The Red Barn Gallery, or RBG Belfast, was a photography gallery and exhibition space in central Belfast, Northern Ireland, and the first there to be dedicated to film and analogue based exhibitions. It opened in 2008, but was not constituted as the RBG Arts Group until May 2009.

==History==
The Red Barn Gallery was converted from a pub by photographer Frankie Quinn, who used a thousand litres of white paint for the job but kept some of the trappings of the pub. The pub was built on the site of and gets its name from an actual barn. After the pub closed in the early 80s, the premises were used as temporary storage space and as a warehouse, or lay empty.

==Aims==
It was a not for profit photographic gallery dedicated to the advancement and provision of the photographic arts for public benefit. The gallery's website stated, "Our aim is to inspire and educate through exhibitions, projects and workshops with the objective of encouraging the appreciation and improvement of social documentary photography."

The gallery was dedicated to the traditional use of film and the principles of minimal post processing use of photo editing software and maintains a core ethos of photography captured in the camera and not heavily edited or altered on a computer.

==Notable exhibitions==
- 802% above the Norm, photographs from socialist-era Poland by Henryk Makarewicz and Wiktor Pental, in May 2009.
- Bombay St: Taken from the Ashes, an exhibition by the Red Barn Gallery showing the after effects of the burning of Bombay Street on the night of 14–15 August 1969, attracted an unprecedented degree of public attention with over 7000 visitors.
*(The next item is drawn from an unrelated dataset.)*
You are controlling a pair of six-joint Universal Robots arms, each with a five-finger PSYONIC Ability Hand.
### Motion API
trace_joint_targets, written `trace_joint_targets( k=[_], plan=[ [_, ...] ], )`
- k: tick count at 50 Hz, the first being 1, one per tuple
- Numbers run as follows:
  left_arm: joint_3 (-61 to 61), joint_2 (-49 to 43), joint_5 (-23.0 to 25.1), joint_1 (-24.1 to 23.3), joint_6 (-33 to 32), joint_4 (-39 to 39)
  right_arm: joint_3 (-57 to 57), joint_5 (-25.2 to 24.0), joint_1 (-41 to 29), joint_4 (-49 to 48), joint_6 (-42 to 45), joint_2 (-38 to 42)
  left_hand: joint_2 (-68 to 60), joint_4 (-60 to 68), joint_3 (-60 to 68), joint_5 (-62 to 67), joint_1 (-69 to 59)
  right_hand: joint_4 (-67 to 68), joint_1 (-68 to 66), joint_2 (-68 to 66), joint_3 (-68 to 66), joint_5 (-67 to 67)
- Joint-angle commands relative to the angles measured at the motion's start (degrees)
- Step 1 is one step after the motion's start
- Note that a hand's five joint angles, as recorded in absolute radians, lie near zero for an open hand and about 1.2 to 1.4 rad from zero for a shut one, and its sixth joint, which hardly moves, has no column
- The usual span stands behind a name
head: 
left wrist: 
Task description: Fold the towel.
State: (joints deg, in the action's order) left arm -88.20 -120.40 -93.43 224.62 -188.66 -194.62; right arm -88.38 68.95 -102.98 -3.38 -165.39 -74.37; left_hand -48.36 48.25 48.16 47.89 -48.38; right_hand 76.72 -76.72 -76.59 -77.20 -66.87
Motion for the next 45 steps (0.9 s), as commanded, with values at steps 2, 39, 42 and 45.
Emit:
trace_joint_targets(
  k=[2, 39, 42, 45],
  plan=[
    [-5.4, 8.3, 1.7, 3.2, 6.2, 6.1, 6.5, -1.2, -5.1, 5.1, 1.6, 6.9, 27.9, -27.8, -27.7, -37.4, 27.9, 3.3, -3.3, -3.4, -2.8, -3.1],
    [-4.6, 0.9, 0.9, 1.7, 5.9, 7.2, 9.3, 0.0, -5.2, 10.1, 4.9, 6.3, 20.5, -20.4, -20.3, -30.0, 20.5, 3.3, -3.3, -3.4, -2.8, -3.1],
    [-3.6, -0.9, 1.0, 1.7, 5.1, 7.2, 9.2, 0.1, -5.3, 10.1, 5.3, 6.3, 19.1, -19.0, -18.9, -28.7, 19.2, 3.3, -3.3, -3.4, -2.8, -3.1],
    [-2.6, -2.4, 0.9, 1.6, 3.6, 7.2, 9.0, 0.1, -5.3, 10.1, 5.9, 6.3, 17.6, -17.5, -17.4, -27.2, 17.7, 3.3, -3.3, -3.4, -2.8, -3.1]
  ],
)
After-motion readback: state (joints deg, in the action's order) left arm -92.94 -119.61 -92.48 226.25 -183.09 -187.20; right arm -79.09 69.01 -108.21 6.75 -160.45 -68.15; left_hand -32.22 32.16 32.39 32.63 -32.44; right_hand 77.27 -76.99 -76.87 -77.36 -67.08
The exhibition displayed a collection of images that had stayed locked away by the photographer, Gerry Collins, for nearly 40 years.
- Frankie Quinn: XXV, a retrospective of the work of the gallery's director, Frankie Quinn, was shown in early 2010.
- Stefania Gurdowa: Negatives must be stored, an exhibition of photographic plates in the possession of Stefania Gurdowa, was shown in May 2010.